The site of a bluff collapse at the We Energies Oak Creek Power Plant in Oak Creek, Wis. is shown Monday, Oct. 31, 2011. A section of cliff the size of a football field gave way Monday at the southeastern Wisconsin power plant, creating a mudslide that sent a pickup truck and other equipment tumbling into Lake Michigan and swept several construction trailers toward the beach. (AP Photo/Milwaukee Journal-Sentinel, Mark Hoffman)

From the "Charleston Gazette"

Did the Republicans say DEREGULATION? 

How about regulations at all?

Wisconsin coal-ash spill renews calls for federal rules (click title to entry - thank you)

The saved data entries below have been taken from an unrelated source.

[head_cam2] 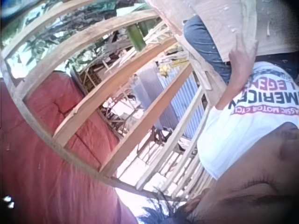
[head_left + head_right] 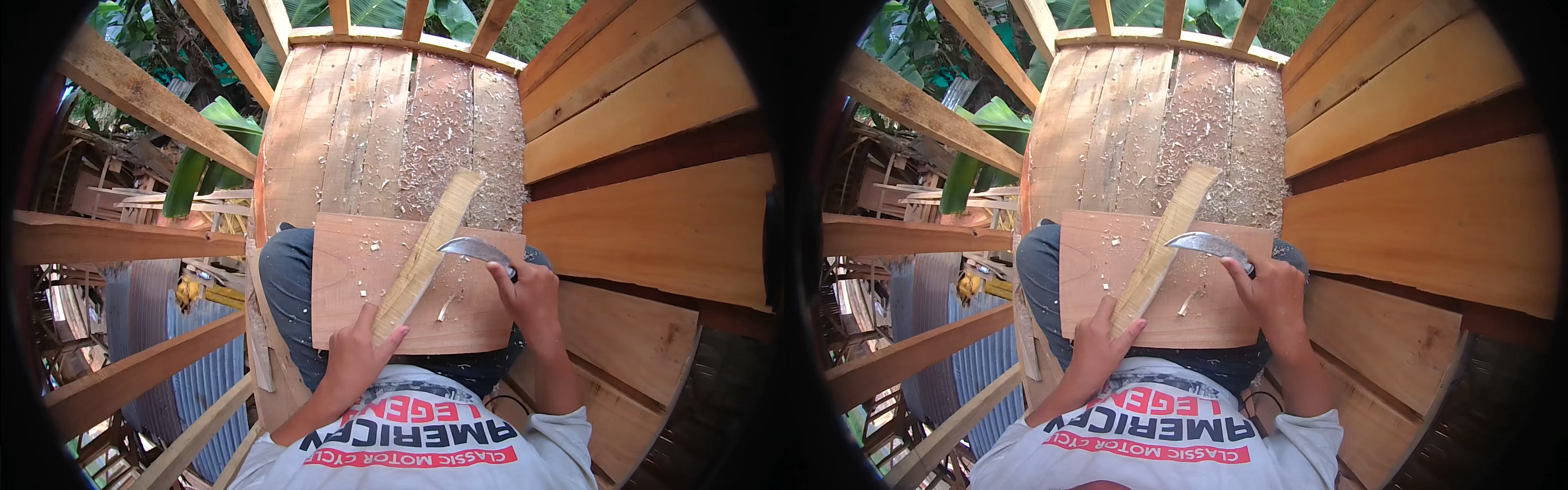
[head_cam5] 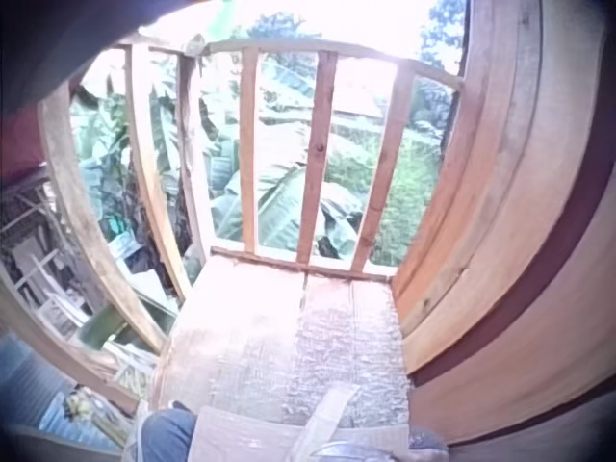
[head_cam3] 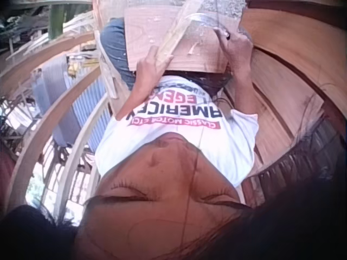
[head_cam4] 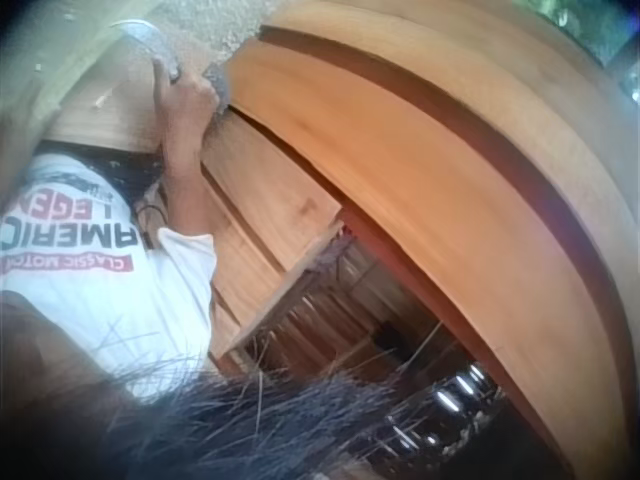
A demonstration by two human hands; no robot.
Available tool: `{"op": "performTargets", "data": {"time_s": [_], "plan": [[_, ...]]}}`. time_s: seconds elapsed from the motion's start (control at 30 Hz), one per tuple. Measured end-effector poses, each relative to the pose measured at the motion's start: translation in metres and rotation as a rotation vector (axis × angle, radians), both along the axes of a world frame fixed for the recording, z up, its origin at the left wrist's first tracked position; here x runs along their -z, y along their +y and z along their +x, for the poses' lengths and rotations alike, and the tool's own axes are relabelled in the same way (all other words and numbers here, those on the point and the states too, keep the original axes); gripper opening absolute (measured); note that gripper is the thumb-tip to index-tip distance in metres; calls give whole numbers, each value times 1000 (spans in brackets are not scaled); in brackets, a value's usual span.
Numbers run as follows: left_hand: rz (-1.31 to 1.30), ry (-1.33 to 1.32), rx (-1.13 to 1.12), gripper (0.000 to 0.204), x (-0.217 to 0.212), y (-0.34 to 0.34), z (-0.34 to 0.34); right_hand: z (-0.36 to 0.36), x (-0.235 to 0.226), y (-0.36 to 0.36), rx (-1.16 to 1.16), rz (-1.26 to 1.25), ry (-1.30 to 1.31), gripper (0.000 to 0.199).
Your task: The person sits on the floor of a wooden structure and uses a curved knife to shave and shape a long piece of wood. They repeatedly scrape the surface of the wood, removing thin shavings and refining its shape.
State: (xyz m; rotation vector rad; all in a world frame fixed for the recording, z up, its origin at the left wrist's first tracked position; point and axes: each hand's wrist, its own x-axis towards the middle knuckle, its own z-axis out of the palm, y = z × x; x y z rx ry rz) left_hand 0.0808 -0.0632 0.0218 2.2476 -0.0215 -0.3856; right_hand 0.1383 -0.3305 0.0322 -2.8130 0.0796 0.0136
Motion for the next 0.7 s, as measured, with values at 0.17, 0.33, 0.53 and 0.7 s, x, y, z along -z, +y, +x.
{"op": "performTargets", "data": {"time_s": [0.17, 0.33, 0.53, 0.7], "plan": [[-6, 13, -5, 45, 4, 1, -2, 4, 17, 21, -87, -13, 70, 53], [-22, 2, -24, 44, 4, 3, -4, 16, 18, 20, -86, -41, 80, 54], [0, -21, -19, 43, 2, 1, 0, 25, 23, 17, -91, -85, 6, 54], [-46, -59, -26, 42, 6, 1, 0, 26, 29, 14, -88, -116, -17, 59]]}}
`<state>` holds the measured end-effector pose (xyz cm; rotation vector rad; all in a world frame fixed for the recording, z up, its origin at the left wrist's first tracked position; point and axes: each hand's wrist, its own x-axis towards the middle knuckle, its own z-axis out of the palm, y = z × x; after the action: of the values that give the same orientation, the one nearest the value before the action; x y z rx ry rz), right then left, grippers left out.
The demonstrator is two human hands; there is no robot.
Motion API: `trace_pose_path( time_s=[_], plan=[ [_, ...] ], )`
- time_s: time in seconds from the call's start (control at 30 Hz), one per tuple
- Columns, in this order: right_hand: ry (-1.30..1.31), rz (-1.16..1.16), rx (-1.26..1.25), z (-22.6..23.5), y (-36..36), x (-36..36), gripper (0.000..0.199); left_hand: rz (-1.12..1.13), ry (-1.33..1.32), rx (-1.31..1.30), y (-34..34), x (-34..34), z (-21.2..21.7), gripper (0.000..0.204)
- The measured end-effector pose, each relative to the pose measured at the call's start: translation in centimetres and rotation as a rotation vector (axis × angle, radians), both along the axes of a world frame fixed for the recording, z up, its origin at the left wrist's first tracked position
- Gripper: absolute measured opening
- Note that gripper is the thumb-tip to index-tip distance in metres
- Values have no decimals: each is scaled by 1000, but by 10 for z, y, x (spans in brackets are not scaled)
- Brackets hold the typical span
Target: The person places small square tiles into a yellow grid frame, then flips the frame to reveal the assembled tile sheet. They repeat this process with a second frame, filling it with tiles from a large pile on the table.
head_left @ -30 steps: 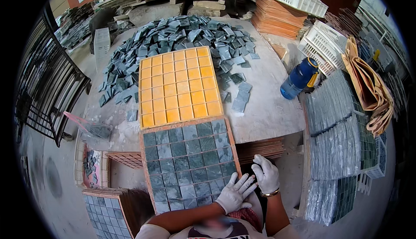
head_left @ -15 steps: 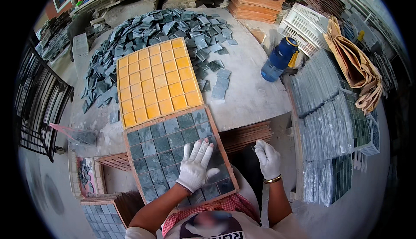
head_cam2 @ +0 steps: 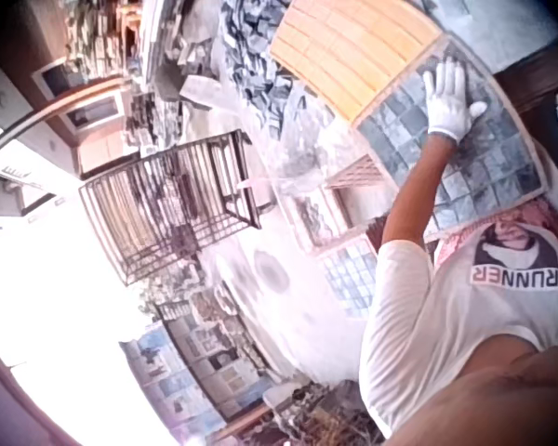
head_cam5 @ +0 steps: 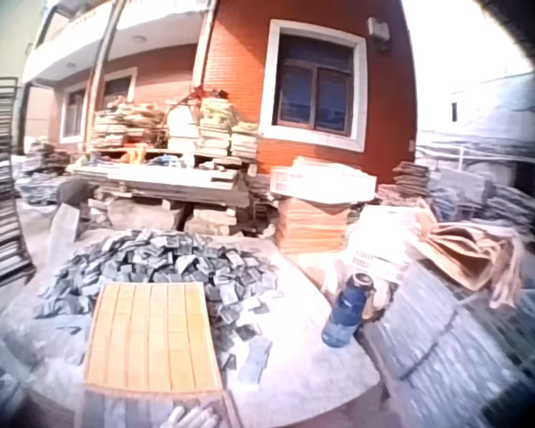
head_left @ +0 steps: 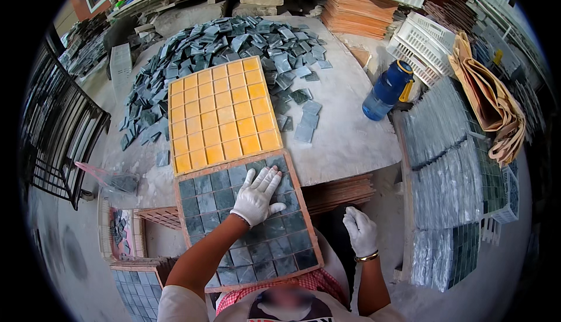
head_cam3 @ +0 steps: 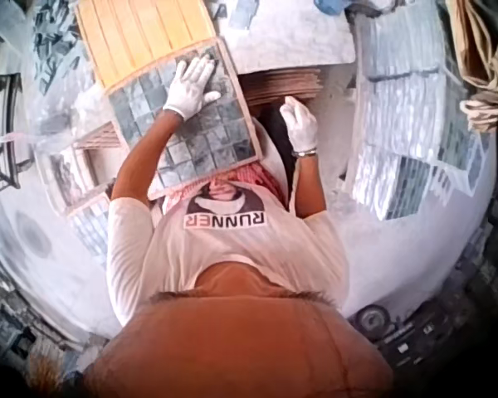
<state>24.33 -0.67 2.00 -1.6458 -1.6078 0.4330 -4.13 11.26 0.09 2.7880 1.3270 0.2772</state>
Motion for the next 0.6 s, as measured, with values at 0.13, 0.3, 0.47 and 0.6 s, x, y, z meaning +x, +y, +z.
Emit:
trace_pose_path(
  time_s=[0.13, 0.3, 0.47, 0.6],
  plan=[
    [25, -11, -38, -12, -8, -2, 27, -10, 23, -85, -52, -38, 13, 83],
    [64, -5, -83, -28, -8, -2, 26, 104, -96, -193, -132, -100, 25, 81],
    [-30, 55, -70, -20, 2, -11, 26, 188, 7, -181, -195, -133, 22, 90],
    [54, 32, -100, -5, 8, -27, 26, 164, -90, -213, -188, -94, 23, 93]
  ],
)
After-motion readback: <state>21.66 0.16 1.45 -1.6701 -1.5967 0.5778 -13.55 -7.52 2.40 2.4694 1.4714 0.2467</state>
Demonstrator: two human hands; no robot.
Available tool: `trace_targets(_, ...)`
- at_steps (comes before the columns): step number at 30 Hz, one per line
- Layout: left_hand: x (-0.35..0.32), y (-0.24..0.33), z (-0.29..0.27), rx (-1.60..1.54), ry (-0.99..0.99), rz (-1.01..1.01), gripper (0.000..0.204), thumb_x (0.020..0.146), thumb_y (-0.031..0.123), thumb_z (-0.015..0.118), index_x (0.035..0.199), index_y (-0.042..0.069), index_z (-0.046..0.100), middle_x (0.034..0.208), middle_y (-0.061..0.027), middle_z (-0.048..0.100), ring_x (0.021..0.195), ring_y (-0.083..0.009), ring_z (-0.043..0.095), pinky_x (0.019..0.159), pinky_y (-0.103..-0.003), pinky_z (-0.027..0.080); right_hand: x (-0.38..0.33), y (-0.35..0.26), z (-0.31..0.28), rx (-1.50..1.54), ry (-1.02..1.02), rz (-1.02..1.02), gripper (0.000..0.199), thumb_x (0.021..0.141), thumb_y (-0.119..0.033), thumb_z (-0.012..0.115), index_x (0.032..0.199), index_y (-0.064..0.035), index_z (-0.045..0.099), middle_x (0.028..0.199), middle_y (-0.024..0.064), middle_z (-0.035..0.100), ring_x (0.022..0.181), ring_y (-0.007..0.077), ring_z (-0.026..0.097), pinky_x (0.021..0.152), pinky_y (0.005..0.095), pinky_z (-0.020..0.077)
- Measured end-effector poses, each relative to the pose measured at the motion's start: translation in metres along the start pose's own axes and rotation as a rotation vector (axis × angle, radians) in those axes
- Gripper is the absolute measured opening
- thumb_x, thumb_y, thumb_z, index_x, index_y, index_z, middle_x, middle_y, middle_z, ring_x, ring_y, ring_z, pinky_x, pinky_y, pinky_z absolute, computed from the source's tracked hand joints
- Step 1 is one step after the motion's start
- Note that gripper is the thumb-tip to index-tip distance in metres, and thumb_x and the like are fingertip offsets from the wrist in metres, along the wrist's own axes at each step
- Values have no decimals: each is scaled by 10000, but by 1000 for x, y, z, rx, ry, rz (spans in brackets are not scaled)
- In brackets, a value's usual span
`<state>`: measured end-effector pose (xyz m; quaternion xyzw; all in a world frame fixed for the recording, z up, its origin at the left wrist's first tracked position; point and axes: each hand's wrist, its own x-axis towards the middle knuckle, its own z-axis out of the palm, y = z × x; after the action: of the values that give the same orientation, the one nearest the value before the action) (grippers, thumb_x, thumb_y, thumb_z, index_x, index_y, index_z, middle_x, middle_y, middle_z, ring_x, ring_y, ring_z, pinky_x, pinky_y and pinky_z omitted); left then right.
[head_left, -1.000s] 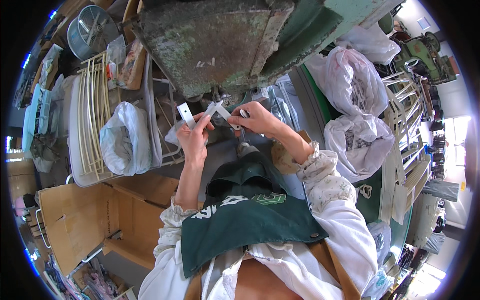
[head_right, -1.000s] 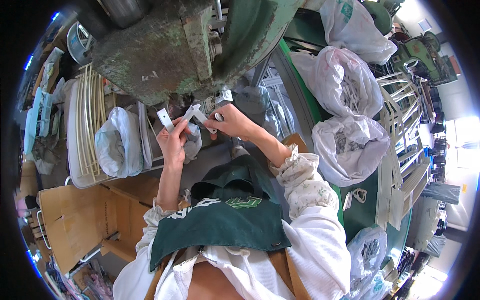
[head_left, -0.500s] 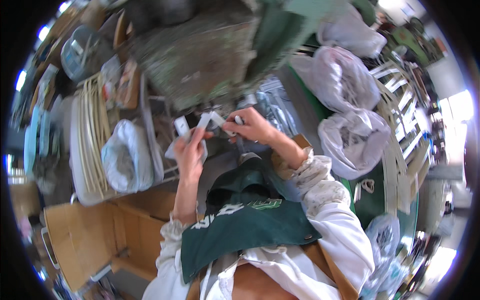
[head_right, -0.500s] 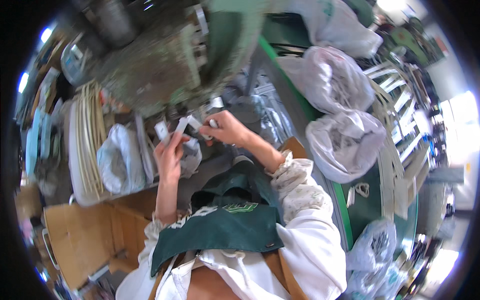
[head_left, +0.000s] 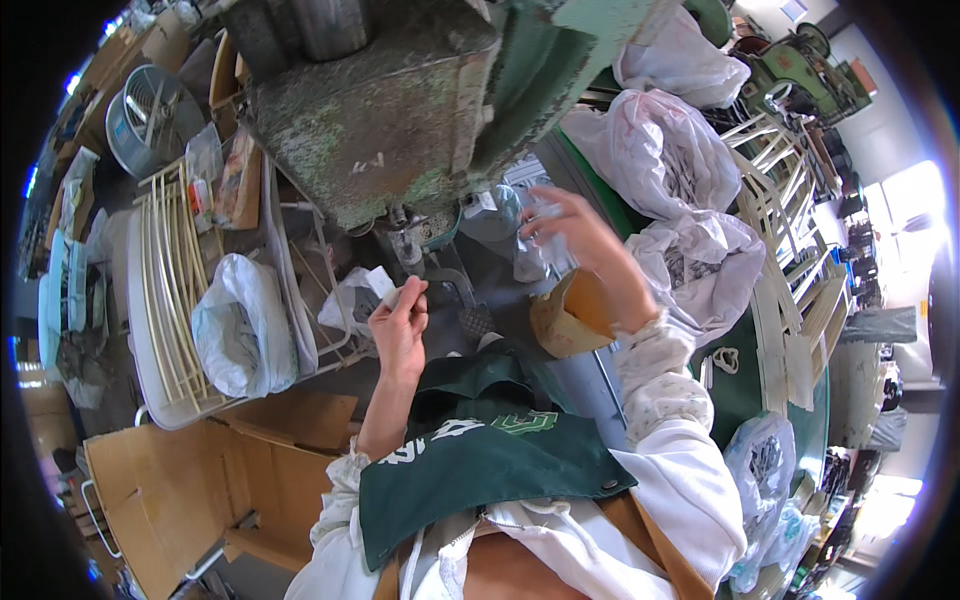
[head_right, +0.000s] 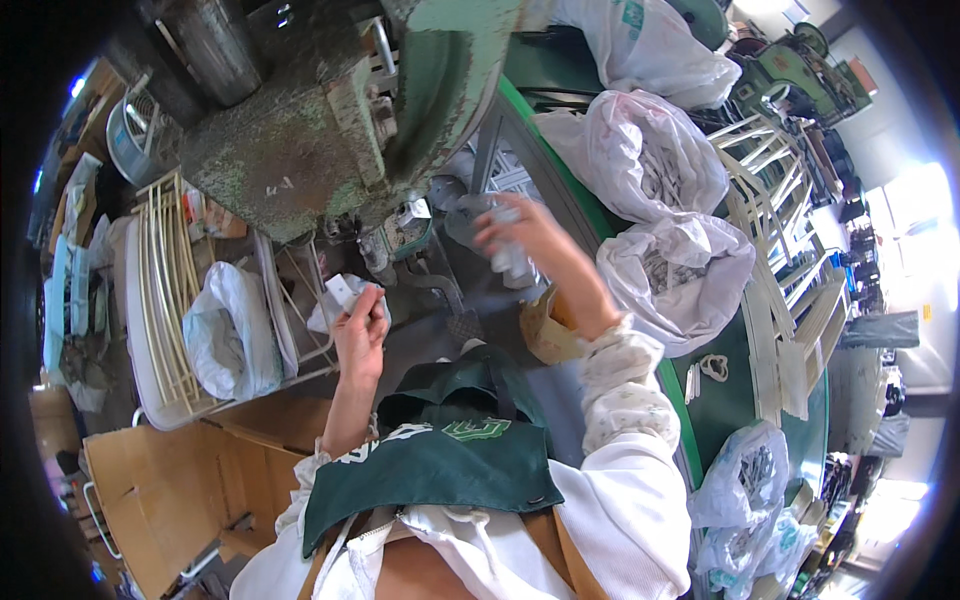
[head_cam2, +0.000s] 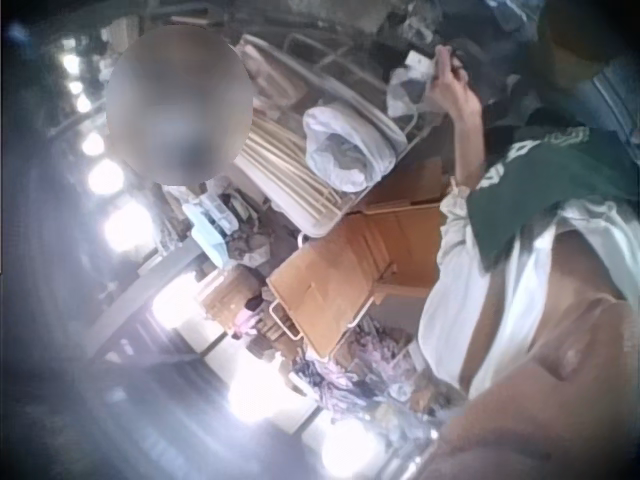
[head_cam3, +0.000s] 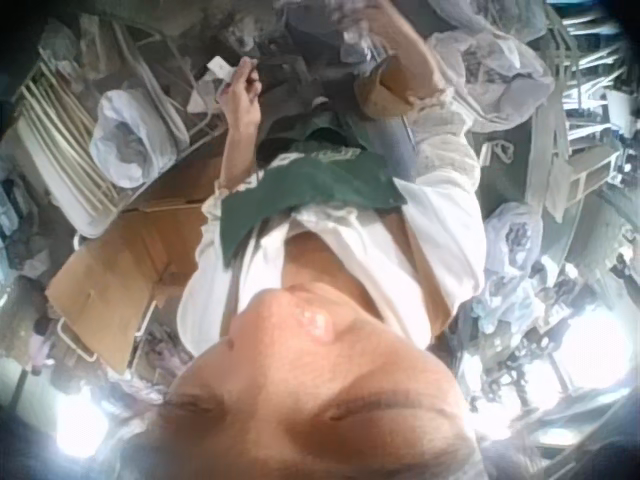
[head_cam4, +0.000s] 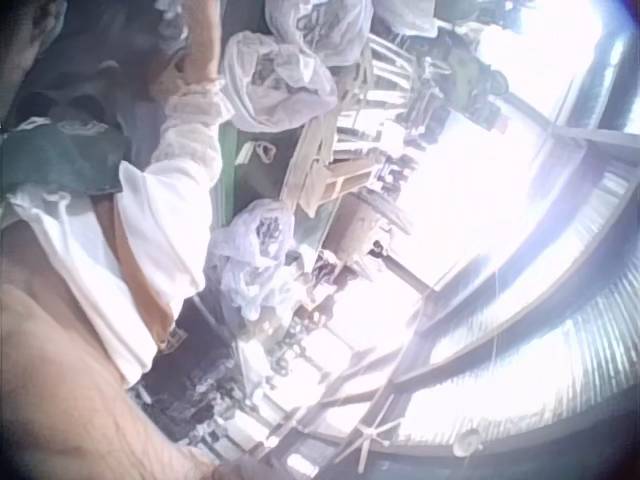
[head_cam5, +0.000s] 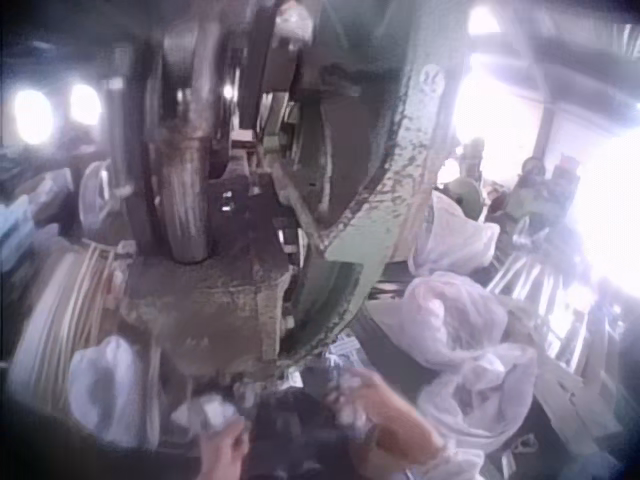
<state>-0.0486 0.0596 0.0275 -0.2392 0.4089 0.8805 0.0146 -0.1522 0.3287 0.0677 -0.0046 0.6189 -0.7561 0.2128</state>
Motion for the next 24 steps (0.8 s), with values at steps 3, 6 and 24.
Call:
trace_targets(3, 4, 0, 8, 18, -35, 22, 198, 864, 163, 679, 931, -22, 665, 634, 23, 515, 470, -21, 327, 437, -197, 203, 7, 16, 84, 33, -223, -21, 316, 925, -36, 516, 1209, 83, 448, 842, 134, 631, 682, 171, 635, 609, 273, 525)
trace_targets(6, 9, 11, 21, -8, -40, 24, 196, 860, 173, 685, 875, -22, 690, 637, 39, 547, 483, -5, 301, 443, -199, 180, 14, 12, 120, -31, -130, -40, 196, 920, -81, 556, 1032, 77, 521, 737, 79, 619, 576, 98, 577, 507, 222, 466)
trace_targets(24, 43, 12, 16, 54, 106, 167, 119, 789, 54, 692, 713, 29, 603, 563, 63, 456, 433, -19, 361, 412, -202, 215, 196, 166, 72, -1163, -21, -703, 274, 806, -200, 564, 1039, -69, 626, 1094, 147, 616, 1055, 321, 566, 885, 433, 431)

And leave our farmland in hands of whom exactly? 

The Energy Sector? 

I don't think so.


November 1, 2011 by Ken Ward Jr.

A super-saturated type of ash – used to help fill in a ravine more than 50 years ago at a We Energies power plant – may have triggered a massive landslide there Monday, sending that hazardous material and others funneling into Lake Michigan.

From "Dredging Today.com"

Ash Landfill at We Energies Power Plant Causes Major ConcernThat appears (click here) to be the cause of the mudslide at the coal-fired power plant, said Frank Schultz, waste and materials management supervisor for the Wisconsin Department of Natural Resources’s southeast region.
Coal ash – which is the byproduct of burned coal and includes the tiny particles called “fly ash,” which used to vent out of smokestacks into the atmosphere – was used in the 1950s and 1960s to fill in a ravine that existed on the property, Schultz said. It was an unlicensed landfill then, he explained, and Monday morning’s mudslide began over that ravine.
“When (fly ash) gets too much water on it, the weight of the water helps it to flow down. (But) how did water get in there?” Schultz asked Tuesday. “The cap on the material was in place. Apparently, that capping wasn’t enough in this case.”...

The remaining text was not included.